Work request: Look through the listing below and report the lines that have the word "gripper" in them.

Exercise inputs:
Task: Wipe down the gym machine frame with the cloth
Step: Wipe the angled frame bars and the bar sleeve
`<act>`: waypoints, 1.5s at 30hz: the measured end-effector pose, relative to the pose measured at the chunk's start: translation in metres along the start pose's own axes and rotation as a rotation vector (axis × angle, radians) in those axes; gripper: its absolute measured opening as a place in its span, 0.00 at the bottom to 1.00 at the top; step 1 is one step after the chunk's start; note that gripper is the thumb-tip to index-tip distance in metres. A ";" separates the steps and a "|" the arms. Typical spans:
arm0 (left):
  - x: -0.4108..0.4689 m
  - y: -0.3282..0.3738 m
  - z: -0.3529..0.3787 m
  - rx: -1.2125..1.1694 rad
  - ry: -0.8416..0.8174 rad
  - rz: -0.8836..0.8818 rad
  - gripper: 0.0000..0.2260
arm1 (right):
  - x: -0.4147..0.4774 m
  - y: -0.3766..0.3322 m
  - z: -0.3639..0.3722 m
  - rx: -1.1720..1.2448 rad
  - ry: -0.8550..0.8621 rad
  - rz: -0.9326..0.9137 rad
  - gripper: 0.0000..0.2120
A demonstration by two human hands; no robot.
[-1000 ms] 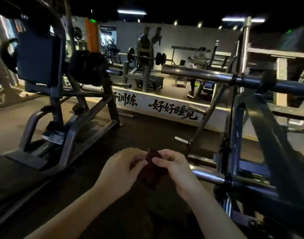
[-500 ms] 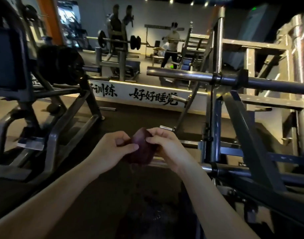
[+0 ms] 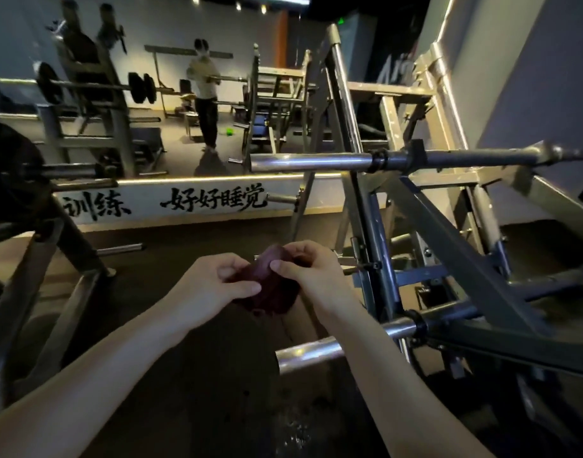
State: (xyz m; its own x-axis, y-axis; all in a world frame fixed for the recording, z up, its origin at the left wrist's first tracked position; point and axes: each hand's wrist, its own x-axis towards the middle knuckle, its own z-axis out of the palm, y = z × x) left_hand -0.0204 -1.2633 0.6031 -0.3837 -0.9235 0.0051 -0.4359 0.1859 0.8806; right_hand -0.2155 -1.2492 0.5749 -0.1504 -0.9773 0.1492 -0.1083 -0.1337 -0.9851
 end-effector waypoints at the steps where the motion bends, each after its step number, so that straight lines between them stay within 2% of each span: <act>1: 0.013 -0.002 -0.005 -0.036 0.012 0.015 0.08 | 0.011 0.002 0.004 0.054 0.046 -0.004 0.18; 5: 0.081 -0.005 -0.024 -0.108 0.112 0.117 0.07 | 0.070 0.011 0.023 0.296 0.144 -0.025 0.20; 8: 0.139 -0.005 -0.040 -0.103 0.168 0.199 0.06 | 0.121 0.011 0.037 0.319 0.205 -0.023 0.17; 10: 0.177 -0.004 -0.054 -0.053 0.191 0.260 0.06 | 0.156 0.005 0.042 0.292 0.251 -0.064 0.14; 13: 0.227 -0.003 -0.074 0.089 0.128 0.353 0.07 | 0.195 -0.006 0.043 0.187 0.346 -0.141 0.08; 16: 0.271 -0.004 -0.094 0.221 0.051 0.411 0.07 | 0.223 -0.007 0.033 0.093 0.396 -0.155 0.09; 20: 0.328 -0.014 -0.124 0.348 0.067 0.512 0.10 | 0.250 -0.001 0.012 -0.047 0.525 -0.109 0.12; 23: 0.378 -0.020 -0.139 0.384 -0.062 0.552 0.18 | 0.276 -0.006 0.007 -0.231 0.616 -0.129 0.12; 28: 0.437 -0.024 -0.147 0.350 -0.453 0.578 0.24 | 0.324 -0.021 0.029 -0.451 0.810 -0.058 0.16; 32: 0.464 -0.026 -0.145 0.306 -0.628 0.666 0.26 | 0.341 -0.012 0.054 -0.603 0.986 -0.007 0.12; 35: 0.474 -0.029 -0.139 0.269 -0.661 0.686 0.24 | 0.342 -0.014 0.077 -0.635 1.017 -0.006 0.11; 39: 0.482 -0.029 -0.137 0.281 -0.678 0.740 0.27 | 0.336 -0.020 0.109 -0.720 0.889 -0.027 0.11; 42: 0.488 -0.026 -0.137 0.298 -0.703 0.755 0.19 | 0.347 -0.021 0.084 -0.789 0.867 0.029 0.10; 45: 0.495 -0.019 -0.138 0.318 -0.767 0.754 0.18 | 0.371 -0.028 0.029 -0.815 0.960 0.093 0.07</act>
State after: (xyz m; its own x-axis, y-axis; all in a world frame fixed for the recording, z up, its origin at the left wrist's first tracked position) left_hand -0.0898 -1.7707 0.6542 -0.9894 -0.1083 0.0965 -0.0264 0.7887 0.6142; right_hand -0.2397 -1.6126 0.6555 -0.8040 -0.4196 0.4213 -0.5808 0.4026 -0.7075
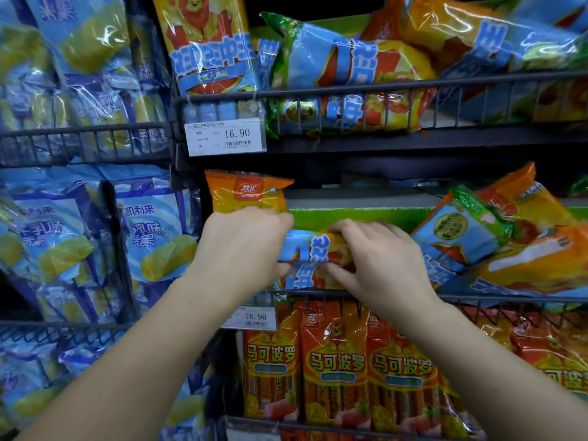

Task response:
`<act>`: waypoints, 1.5s at 30hz: the measured end-effector pose, relative to the pose measured at the chunk's start: translation in metres along the start pose's own axes and rotation as a rotation vector (axis × angle, radians) in those axes; gripper: its absolute measured opening as a place in its span, 0.00 at the bottom to 1.00 at the top; step 1 is one step after the chunk's start; note that gripper is the thumb-tip to index-tip distance in metres. A ";" separates the steps and a "|" the arms. Typical spans:
  - gripper: 0.0000..0.2260
  - gripper: 0.0000..0.2120

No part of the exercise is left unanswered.